In this embodiment, the driving electrodes 6, 7, 8, 9, 18, 19, 20, and 21 are made of metal and have a rectangular structure, wherein: the driving electrodes 6, 7, 8, and 9 are evenly distributed on the piezoelectric vibrator 1 At the center of the upper surface, the drive electrodes 18, 19, 20, 21 at the center of the lower surface of the piezoelectric vibrator 1 are used to excite the piezoelectric vibrator 1 to generate the driving mode shape; during operation, on the same surface of the piezoelectric vibrator 1 Apply equal-amplitude, opposite-phase driving mode frequency alternating voltages on adjacent driving electrodes (such as the polarities of the voltages on the driving electrodes 6 and 7 are opposite, but the polarities on the driving electrodes 6 and 8 are the same), and the driving electrodes on the lower surface The situation is similar to the above surface.

In this embodiment, the material of the reference electrodes 3, 12, 15, and 24 is metal, and the structure is rectangular, wherein: the reference electrodes 3, 12 are distributed in the middle of the upper surface of the piezoelectric vibrator near the two edges. The electrodes 15 and 24 are distributed in the middle of the lower surface of the piezoelectric vibrator 1 near the two edges, and are used to monitor whether the piezoelectric vibrator 1 vibrates normally under the excitation of the driving electrodes, and to track the working vibration mode, so that the piezoelectric vibrator The vibrator 1 works stably in the working vibration mode.

In this embodiment, the signal detection electrodes 2, 4, 11, 13, 14, 16, 23, and 25 are made of metal and have a rectangular structure, wherein: the signal detection electrodes 2, 4, 11, and 13 are distributed on the piezoelectric vibrator On the four corners of the upper surface of the piezoelectric vibrator 1 , signal detection electrodes 14 , 16 , 23 , and 25 are distributed on the four corners of the lower surface of the piezoelectric vibrator 1 for detecting the induced voltage generated in the polarization direction of the piezoelectric vibrator 1 .

In this embodiment, the isolation electrodes 5, 10, 17, and 22 are made of metal and have a rectangular structure, and are respectively located between the drive electrode, the reference electrode, and the signal detection electrode, and are used to isolate the influence of the excitation voltage on the output voltage and reduce the impact of the excitation voltage on the output voltage. The effect of small common-mode signals.

In this embodiment, all electrodes (including drive electrodes 6, 7, 8, 9, 18, 19, 20, 21, reference electrodes 3, 12, 15, 24, signal detection electrodes 2, 4, 11, 13, 14, 16 , 23 , 25 and isolation electrodes 5 , 10 , 17 , 22 ), are all manufactured on the upper and lower surfaces of the piezoelectric vibrator 1 through MEMS technology, using double-sided photolithography and electroplating technology.

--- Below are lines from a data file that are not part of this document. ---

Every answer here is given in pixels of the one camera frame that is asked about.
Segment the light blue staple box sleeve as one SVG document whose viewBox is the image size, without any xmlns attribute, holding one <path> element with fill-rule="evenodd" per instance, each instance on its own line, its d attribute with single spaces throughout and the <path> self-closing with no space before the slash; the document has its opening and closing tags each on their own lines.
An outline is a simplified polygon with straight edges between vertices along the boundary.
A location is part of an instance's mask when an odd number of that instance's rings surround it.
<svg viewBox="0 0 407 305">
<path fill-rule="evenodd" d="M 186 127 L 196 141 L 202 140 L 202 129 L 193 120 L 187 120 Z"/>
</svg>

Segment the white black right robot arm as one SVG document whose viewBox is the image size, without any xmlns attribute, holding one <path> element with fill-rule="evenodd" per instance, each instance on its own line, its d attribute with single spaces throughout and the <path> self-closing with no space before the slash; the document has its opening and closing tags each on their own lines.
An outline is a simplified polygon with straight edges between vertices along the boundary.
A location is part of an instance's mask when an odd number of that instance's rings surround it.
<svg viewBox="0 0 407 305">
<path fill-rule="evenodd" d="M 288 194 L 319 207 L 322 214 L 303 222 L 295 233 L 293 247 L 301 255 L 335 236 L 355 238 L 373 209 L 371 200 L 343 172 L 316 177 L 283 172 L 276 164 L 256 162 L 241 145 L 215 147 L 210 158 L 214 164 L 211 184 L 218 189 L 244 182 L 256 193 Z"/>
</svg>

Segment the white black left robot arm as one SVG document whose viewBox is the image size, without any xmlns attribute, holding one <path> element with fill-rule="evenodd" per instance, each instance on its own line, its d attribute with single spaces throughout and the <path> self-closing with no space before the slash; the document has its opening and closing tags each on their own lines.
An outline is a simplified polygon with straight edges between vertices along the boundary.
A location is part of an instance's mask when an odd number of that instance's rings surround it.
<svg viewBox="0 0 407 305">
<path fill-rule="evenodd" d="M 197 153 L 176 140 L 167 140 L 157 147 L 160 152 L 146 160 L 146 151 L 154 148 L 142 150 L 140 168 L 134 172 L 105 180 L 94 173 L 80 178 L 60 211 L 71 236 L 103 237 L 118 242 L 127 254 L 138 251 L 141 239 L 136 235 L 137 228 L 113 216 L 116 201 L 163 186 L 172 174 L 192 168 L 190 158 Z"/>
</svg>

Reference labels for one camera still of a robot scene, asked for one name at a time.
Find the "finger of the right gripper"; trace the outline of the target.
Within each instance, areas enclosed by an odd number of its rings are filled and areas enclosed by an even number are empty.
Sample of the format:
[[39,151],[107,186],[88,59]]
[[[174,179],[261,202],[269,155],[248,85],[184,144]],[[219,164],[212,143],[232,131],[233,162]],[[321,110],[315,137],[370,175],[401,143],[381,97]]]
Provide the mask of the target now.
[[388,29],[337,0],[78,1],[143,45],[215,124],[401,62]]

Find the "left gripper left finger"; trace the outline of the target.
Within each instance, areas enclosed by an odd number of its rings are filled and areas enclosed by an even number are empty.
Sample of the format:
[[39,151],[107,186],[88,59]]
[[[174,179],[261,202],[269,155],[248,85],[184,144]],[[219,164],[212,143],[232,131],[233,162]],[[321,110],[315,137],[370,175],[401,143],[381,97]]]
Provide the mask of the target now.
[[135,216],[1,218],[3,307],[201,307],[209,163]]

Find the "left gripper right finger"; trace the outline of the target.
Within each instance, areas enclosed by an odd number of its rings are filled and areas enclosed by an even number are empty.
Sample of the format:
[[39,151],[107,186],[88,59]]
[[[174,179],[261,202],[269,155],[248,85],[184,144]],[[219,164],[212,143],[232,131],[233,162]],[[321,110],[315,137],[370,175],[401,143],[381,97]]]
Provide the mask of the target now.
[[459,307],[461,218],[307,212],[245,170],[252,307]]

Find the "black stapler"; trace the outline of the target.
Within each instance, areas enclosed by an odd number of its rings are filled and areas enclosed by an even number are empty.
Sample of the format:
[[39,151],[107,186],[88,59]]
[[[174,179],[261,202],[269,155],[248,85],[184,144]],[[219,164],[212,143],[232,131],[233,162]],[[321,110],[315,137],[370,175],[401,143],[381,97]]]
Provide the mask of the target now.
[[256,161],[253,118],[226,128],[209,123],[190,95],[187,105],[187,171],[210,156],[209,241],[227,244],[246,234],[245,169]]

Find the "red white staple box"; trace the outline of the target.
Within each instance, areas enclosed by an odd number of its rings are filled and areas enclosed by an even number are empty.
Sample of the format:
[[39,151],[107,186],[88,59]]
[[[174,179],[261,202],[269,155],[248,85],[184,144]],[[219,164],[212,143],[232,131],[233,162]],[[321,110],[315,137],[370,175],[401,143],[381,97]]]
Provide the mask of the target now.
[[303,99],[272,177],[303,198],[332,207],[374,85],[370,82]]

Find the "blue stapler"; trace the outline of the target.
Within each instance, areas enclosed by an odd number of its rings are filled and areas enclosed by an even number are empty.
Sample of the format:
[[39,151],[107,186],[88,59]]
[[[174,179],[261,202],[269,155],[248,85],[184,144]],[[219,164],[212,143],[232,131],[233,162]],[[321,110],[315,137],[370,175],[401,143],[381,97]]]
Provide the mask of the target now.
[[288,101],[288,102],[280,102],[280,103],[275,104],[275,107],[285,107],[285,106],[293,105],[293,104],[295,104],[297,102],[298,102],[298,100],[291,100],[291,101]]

As shown in FIG. 2 , the structure of the piezoelectric vibrator 1 in this embodiment is a cuboid, L represents its length, W represents its width, H represents its height, and the direction of the height is its polarization direction. Since the micro-solid-state modal gyroscope utilizes the coupling effect between the reference mode and the detection mode when it works, the selection of the length, width and height of the piezoelectric vibrator 1 needs to satisfy a certain relationship. In this embodiment, the variation range of the length L of the piezoelectric vibrator 1 is 4.8mm to 5.6mm, the variation range of the width W is 3mm to 4mm, and five different sizes are selected for the height H, which are 2.8mm, 2.9mm, and 3.0mm respectively. mm, 3.1mm and 3.2mm. The research found that when the thickness is constant, the increase of the length or the increase of the width will cause the decrease of the driving modal frequency, but the influence of the width on the driving modal frequency is more significant; the detection modal frequency will decrease with the increase of the length. Unlike the drive modal frequency, the detection modal frequency is more sensitive to changes in length.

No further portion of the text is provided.